Zwei 16V Polos kämpften um den Sieg in der Gruppe H/FS/E1 bis 1150 ccm. Motorenbauer Jürgen Schneider im VW Schneider Polo II 16V gewann vor Robert Bauer im VW Polo II 16V. Tobias Stegmann im Schneider Audi 50 8V kam als schnellster 8V vor heimischem Publikum auf P3 in der Klasse.

Der NSU Bergpokal war mit 9 Fahrzeugen wieder ganz ordentlich besetzt und lockte zahlreiche NSU Fans an die Strecke in die Borgloher Schweiz. Jörg Davidovic musste sich dieses Mal ganz schön lang machen und sich mit all seinem Können seinen stärksten Verfolger Karsten Steinert zur Wehr setzen. Frank Kleineberg wurde schneller dritter vor Uwe Schindler und Thomas Krystofiak im NSU 1200C Langnasenprinz.

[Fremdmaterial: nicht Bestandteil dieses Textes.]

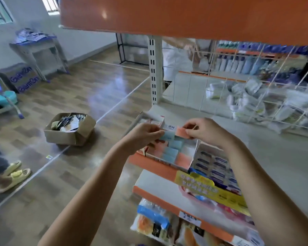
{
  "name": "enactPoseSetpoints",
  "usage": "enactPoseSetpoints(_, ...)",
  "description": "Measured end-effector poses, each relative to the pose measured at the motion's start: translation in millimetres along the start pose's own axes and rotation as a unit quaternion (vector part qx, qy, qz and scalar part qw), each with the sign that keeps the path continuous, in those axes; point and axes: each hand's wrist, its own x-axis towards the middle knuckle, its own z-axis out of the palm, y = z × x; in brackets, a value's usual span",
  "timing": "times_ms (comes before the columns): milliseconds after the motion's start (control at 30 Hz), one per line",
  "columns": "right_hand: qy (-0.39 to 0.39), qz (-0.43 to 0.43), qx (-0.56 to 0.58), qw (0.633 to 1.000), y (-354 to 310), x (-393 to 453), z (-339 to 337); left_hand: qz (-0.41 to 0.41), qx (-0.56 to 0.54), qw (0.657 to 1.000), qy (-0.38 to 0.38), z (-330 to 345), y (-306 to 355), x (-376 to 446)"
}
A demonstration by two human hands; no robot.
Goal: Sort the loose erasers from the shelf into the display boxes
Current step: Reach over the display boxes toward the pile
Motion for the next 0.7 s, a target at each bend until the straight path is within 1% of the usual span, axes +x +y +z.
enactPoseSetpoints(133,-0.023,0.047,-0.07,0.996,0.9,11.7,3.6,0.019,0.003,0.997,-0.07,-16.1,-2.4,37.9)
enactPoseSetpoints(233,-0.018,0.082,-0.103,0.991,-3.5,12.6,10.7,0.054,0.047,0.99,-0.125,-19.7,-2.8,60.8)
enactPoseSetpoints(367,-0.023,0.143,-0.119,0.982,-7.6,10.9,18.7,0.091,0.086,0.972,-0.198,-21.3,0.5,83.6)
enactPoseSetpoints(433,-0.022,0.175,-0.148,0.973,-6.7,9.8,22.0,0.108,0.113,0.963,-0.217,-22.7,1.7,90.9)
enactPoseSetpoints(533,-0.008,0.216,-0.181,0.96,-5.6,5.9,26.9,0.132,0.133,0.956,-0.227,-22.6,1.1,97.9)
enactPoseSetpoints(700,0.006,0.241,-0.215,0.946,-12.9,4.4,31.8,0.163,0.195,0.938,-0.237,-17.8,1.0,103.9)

In der Gruppe A über 2000 ccm trumpfte der ehemalige Bergeuropameister Roland Wanek im Mitsubishi EVO IX mächtig auf  und verwies Albert Vogt im Subaru Impreza auf Platz 2 der Klasse. Eine Klasse Tiefer bis 2000 ccm gewann Ralf Orth im BMW 320is gegen  Patrick Orth im VW Golf III GTI. Nein, hier sprechen wir nicht von Ralf Orths Sohn Patrick sondern von seinem Namensvetter der eben auch flott den Berg hochfährt. Auf Rang 3 landete Kevin Veit im BMW Wiebe E30. Lokalmatador Christoph Hilmes im VW Polo II gewann spektakulär die kleinste Klasse der Gruppe A bis 1400 ccm vor Hartmut Grebe im Ford Fiesta Fun. Daniel Donkels gewann im Renault Clio III Cup die Gruppe der Markenpokale vor Manuel Rubow im Seat Leon Supercopa Mk 2 und Christian Eckstein im BMW M235i Racing Cup.